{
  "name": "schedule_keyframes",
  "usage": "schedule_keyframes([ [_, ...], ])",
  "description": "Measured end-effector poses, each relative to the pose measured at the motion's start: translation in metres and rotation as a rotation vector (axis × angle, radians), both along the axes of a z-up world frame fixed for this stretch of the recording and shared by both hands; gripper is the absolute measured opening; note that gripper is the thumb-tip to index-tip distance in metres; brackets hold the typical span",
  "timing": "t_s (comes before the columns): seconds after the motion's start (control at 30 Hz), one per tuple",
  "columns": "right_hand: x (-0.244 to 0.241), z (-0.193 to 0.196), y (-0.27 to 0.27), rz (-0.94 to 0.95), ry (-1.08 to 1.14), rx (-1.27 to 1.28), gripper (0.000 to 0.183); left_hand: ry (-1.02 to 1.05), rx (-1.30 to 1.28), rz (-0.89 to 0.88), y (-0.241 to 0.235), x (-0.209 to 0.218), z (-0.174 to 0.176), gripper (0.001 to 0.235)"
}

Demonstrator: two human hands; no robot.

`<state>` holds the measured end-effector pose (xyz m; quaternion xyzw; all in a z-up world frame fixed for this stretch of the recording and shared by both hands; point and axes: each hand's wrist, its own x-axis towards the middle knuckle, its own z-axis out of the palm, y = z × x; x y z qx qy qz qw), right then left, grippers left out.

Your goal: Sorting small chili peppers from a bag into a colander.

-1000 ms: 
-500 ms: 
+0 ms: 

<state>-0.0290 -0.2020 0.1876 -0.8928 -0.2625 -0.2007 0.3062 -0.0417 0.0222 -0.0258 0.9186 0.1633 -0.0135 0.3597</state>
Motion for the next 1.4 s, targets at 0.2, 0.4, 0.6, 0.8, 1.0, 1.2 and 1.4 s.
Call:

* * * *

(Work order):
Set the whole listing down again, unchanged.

(Reply):
{
  "name": "schedule_keyframes",
  "usage": "schedule_keyframes([ [_, ...], ])",
  "description": "Measured end-effector poses, each relative to the pose measured at the motion's start: translation in metres and rotation as a rotation vector (axis × angle, radians), both along the axes of a z-up world frame fixed for this stretch of the recording and shared by both hands; gripper is the absolute measured opening; note that gripper is the thumb-tip to index-tip distance in metres; brackets hold the typical span",
  "timing": "t_s (comes before the columns): seconds after the motion's start (control at 30 Hz), one per tuple",
  "columns": "right_hand: x (-0.244 to 0.241), z (-0.193 to 0.196), y (-0.27 to 0.27), rz (-0.94 to 0.95), ry (-1.08 to 1.14), rx (-1.27 to 1.28), gripper (0.000 to 0.183); left_hand: ry (-1.02 to 1.05), rx (-1.30 to 1.28), rz (-0.89 to 0.88), y (-0.241 to 0.235), x (-0.209 to 0.218), z (-0.174 to 0.176), gripper (0.001 to 0.235)"
}

Demonstrator: two human hands; no robot.

`<state>` holds the measured end-effector pose (xyz m; quaternion xyzw; all in a z-up world frame fixed for this stretch of the recording and shared by both hands; point and axes: each hand's wrist, its own x-axis towards the middle knuckle, its own z-axis out of the palm, y = z × x; x y z qx qy qz qw), right then left, grippers left out.

Your goal: Sorting small chili peppers from a bag into a colander.

-1000 ms: 
-500 ms: 
+0 ms: 

<state>-0.0290 -0.2020 0.1876 -0.8928 -0.2625 -0.2007 0.3062 -0.0417 0.0222 -0.0258 0.9186 0.1633 -0.0135 0.3597</state>
Motion for the next 1.4 s, targets at 0.2, 0.4, 0.6, 0.8, 1.0, 1.2 and 1.4 s.
Call:

This exercise requires no additional output.